Print exactly the lines below between the line holding "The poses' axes" and the line holding "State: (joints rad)", inclusive, and nothing more.

Segment Open

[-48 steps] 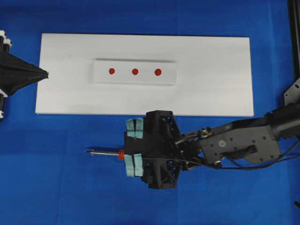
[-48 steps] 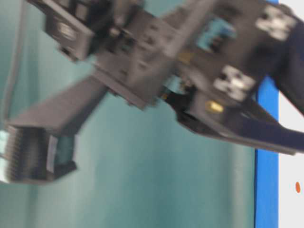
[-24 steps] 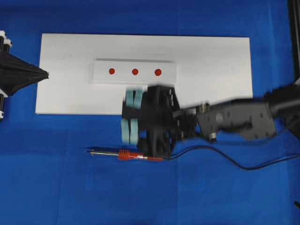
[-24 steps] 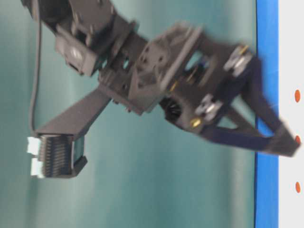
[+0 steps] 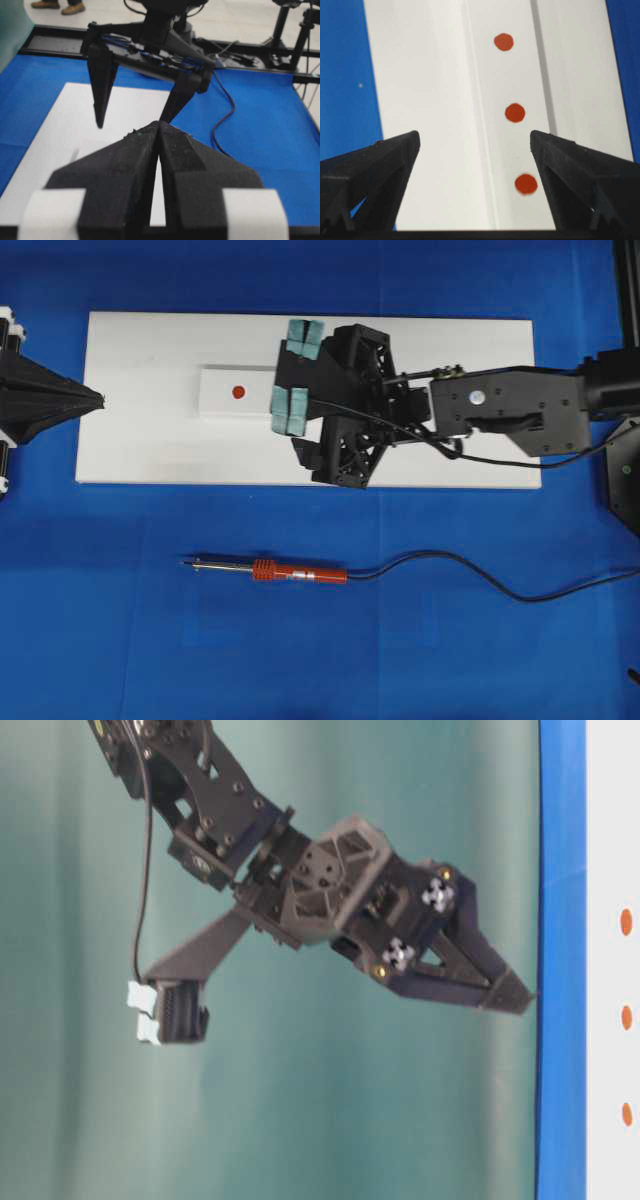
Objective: Touch the tip of the soldering iron to the mark.
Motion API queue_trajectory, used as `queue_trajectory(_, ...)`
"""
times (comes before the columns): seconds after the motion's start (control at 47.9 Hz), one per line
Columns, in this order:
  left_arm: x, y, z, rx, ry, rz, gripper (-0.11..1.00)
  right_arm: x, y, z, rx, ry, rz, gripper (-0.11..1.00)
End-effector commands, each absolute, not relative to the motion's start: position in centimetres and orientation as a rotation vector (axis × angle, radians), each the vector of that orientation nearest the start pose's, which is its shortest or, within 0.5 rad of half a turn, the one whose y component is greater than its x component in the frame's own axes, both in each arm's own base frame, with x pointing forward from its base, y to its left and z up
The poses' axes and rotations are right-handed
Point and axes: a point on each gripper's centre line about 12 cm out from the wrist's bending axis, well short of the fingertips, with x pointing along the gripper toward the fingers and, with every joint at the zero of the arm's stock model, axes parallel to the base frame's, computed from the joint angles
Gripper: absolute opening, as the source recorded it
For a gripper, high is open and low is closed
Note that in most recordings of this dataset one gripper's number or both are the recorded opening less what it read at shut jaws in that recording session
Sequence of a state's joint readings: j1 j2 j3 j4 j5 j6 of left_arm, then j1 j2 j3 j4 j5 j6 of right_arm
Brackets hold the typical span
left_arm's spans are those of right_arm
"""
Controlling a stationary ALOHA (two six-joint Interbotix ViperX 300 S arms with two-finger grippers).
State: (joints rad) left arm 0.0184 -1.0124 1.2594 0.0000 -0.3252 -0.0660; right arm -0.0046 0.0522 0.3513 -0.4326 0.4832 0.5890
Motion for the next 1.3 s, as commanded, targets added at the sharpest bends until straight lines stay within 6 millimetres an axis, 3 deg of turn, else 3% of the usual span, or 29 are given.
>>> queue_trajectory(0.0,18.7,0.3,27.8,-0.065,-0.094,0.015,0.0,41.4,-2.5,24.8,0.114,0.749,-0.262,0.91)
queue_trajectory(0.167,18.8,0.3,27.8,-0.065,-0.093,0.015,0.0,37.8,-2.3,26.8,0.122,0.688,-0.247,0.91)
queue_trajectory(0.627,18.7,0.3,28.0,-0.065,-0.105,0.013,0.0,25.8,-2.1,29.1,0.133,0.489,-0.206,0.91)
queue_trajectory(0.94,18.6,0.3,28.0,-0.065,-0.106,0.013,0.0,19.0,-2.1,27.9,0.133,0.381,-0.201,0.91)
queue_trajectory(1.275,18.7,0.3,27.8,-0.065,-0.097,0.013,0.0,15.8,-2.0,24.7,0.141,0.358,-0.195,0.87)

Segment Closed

- **Your solution**
The poses' axes and rotations are right-handed
Point and axes: a point on each gripper's centre line about 12 cm out from the wrist's bending axis, well short of the fingertips, with x pointing along the gripper toward the fingers and, with every joint at the zero of the arm's stock model, axes parallel to the base frame's, computed from the joint angles
Gripper: absolute opening, as the source recorded it
For a gripper, high is open and low is closed
Note that in most recordings of this dataset one gripper's number or both are the recorded opening less what it read at shut jaws in that recording session
Sequence of a state's joint readings: j1 j2 j3 j4 j5 j6 of left_arm, then j1 j2 j3 j4 j5 j6 of right_arm
Brackets hold the typical span
left_arm's spans are those of right_arm
"""
Controlling a stationary ALOHA (two six-joint Interbotix ViperX 300 S arms with two-finger grippers).
State: (joints rad) left arm 0.0184 -1.0124 1.2594 0.0000 -0.3252 -0.0660; right arm -0.0046 0.0522 0.3513 -0.4326 0.4832 0.5890

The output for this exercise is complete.